Thanks to the generous donation from Amazon’s Mechanical Turk and Augmented AI (A2I) teams, we are pleased to offer a novel opportunity to generate new data related to egocentric vision.
As part of the 6th International workshop on Egocentric Perception, Interaction and Computing (EPIC@CVPR2020), to be held in Seattle Washington on 15th June, we are making a call for proposals to create new public data and/or annotations useful for egocentric visual research.
Egocentric visual perception concerns imagery captured from a platform, human or artificial, that senses the world from an outward-facing perspective. Examples include the EPIC Kitchens dataset or data from robotic platforms interacting with the environment.
Proposals may consider annotating newly collected data or using existing data that has not been annotated in the proposed way.
Importantly, any data that is produced with the funds must be made publicly available to further support research into egocentric perception.
We received a number of high quality proposals, thus the funding was split among the following recipients:
Classifying Cycling Hazards in Egocentric Data
Jayson Haebich (City University of Hong Kong); Christian Sandor (City University of Hong Kong); Alvaro Cassinelli (City University of Hong Kong)
This dataset contains 5-10 second egocentric video segments of hazardous cycling situations and associated IMU data. These videos are annotated with classifications of the cause of the hazard and the type of surface the cyclist is travelling on.

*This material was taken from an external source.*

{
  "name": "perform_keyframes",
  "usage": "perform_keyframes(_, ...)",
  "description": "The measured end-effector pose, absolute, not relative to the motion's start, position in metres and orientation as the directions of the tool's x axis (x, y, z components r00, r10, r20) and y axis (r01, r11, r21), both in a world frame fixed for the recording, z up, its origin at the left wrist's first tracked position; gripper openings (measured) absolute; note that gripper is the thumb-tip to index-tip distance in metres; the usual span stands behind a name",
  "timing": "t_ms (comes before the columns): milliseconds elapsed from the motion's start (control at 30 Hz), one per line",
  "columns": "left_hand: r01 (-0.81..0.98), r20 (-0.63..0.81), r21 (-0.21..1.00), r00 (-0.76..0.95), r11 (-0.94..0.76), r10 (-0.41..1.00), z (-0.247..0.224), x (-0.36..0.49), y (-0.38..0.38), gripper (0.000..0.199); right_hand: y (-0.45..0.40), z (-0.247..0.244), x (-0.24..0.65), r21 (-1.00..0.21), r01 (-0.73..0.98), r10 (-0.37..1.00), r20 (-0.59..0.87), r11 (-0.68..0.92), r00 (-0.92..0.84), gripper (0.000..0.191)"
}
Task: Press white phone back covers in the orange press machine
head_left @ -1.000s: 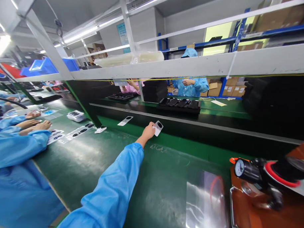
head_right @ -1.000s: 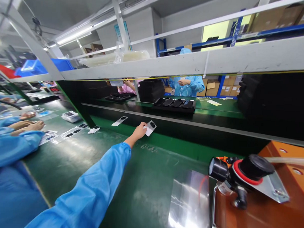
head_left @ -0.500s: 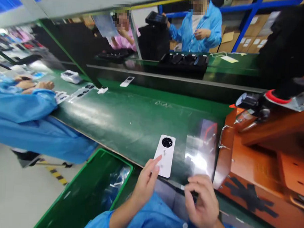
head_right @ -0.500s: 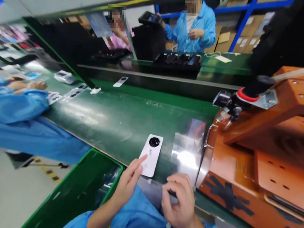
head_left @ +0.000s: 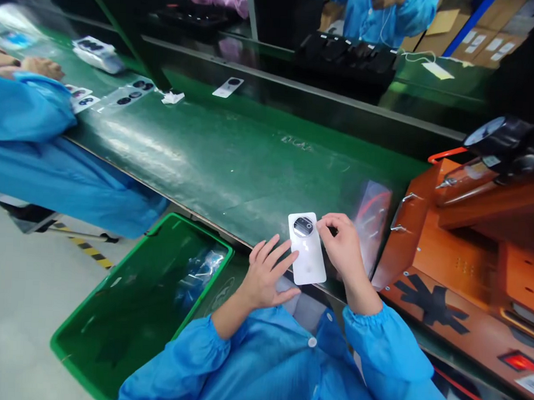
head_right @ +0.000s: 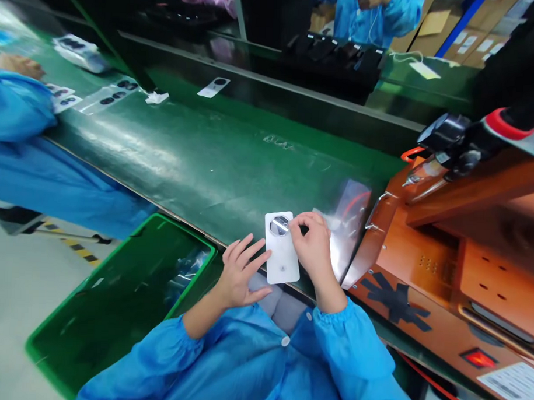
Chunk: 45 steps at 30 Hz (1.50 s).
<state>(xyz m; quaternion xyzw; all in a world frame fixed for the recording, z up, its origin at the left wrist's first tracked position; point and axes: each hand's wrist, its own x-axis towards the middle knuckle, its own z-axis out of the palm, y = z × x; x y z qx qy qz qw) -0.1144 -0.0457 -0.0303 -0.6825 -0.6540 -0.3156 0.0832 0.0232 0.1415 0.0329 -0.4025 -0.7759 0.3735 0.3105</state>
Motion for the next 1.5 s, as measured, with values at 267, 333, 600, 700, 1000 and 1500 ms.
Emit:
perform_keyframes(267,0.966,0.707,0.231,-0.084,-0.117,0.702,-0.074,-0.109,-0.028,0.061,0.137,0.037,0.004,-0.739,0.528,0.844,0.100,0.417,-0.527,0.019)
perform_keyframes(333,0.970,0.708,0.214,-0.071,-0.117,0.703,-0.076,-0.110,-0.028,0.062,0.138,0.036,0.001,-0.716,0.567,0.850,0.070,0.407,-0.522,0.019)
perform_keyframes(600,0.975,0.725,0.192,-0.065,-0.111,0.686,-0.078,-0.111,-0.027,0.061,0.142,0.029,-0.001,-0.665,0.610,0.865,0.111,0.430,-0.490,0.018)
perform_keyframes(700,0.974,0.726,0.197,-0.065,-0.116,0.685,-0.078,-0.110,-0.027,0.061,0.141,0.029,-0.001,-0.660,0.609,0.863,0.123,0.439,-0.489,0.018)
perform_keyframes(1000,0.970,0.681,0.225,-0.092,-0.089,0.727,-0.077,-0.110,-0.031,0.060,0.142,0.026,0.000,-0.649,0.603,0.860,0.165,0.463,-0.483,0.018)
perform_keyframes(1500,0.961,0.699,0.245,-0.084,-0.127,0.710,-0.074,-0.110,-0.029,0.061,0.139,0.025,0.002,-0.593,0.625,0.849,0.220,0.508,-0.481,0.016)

Understanding Dyadic Interactions from Egocentric Multi-Views
Cristina Palmero (Universitat de Barcelona)*; Javier Selva (Universitat de Barcelona); Zejian Zhang (Universitat de Barcelona); Julio Cezar S. Silveira Jacques Junior (Universitat Oberta de Catalunya (UOC) & Computer Vision Center (CVC)); David Leiva (Universitat de Barcelona); Sergio Escalera (Computer Vision Center (UAB) & University of Barcelona)
Multi-view egocentric dataset of non-scripted face-to-face dyadic interactions. It consists of recordings and profiling data of 147 subjects, distributed in 188 dyadic sessions, performing competitive and collaborative tasks with different behavior elicitation and cognitive workload.
Pixel-Wise Labelling of RGB-D THU-READ dataset
Ester Gonzalez-Sosa (Nokia Bell Labs)*; Diego Gonzalez-Morin (Nokia Bell Labs); Andrija Gajic (Universidad Autonoma de Madrid); Marcos Escudero-Viñolo (Universidad Autónoma de Madrid); Alvaro Villegas (Nokia Bell Labs)
Pixel-Wise THU-READ Labelling contains segmentation masks from a representative subset of the original 960 RGB-D egocentric videos, with 35 different object classes: human body, and 34 different objects. For more information, please contact email@example.com
We invite up to 3 page proposals covering the following:
The submission will be managed with the EPIC@CVPR2020 CMT website. Please use with EPIC Workshop - Dataset Proposal track on CMT.
Hazel Doughty, Walterio Mayol-Cuevas, Dima Damen, Antonino Furnari, Giovanni Maria Farinella, David Crandall, Kristen Grauman.
We have currently been given 10K USD, and while we are seeking more funds, we expect the current funds to help annotate one large or various smaller datasets.
No workshop organizer or member of the panel will be able to submit a proposal. Any potential actual or perceived conflict of interest with a workshop organizer or panel member must be declared in the proposal.
Proposals received by the deadline will be shortlisted by workshop organizers/panel.
The proposals shortlisted will be offered the opportunity to make a short presentation during the EPIC@CVPR workshop (either in person or remotely) where the panel may ask clarifying questions. The panel will be tasked to consider potential impact to the egocentric community and also maximize the number of proposals funded given the available resources.
The panel reserves the right to declare the competition to be deserted if in their opinion no proposal satisfies the expected level of potential impact or has insufficient details to judge it. The panel may also be able to delay the final decision until further details are available, make a partial award to any proposal or encourage similar proposals to be merged as a condition of funding.
By submitting a proposal, you and anyone related must abide by the panel’s decision. You and anyone related agrees that the panel’s decision will be final and neither panel’s nor workshop or conference organizers will be liable for anything, nor entertain any follow up discussions.
You will receive access to an Amazon Mechanical Turk account containing the awarded funds.
Authors are responsible for building the MTurk tasks and can use any externel tools as long as the task can be run using Amazon Mechanical Turk
Data may not necessarily have been collected. If it has not been collected by the time of shortlisting we expect a plan is in pace for data collection and will release the funds once the task is ready to be submitted to MTurk
This will be one thing authors need to self certify and show in the proposal (point 8) that they have the right to use whatever data (existing or new) they plan to use and release. In many cases public datasets are released for research purposes which in general will cover their use assuming it complies with their license. It is also possible to imagine that the data released by authors is only the annotations (as in the case of YouTube videos) and not the original data which may also simplify things.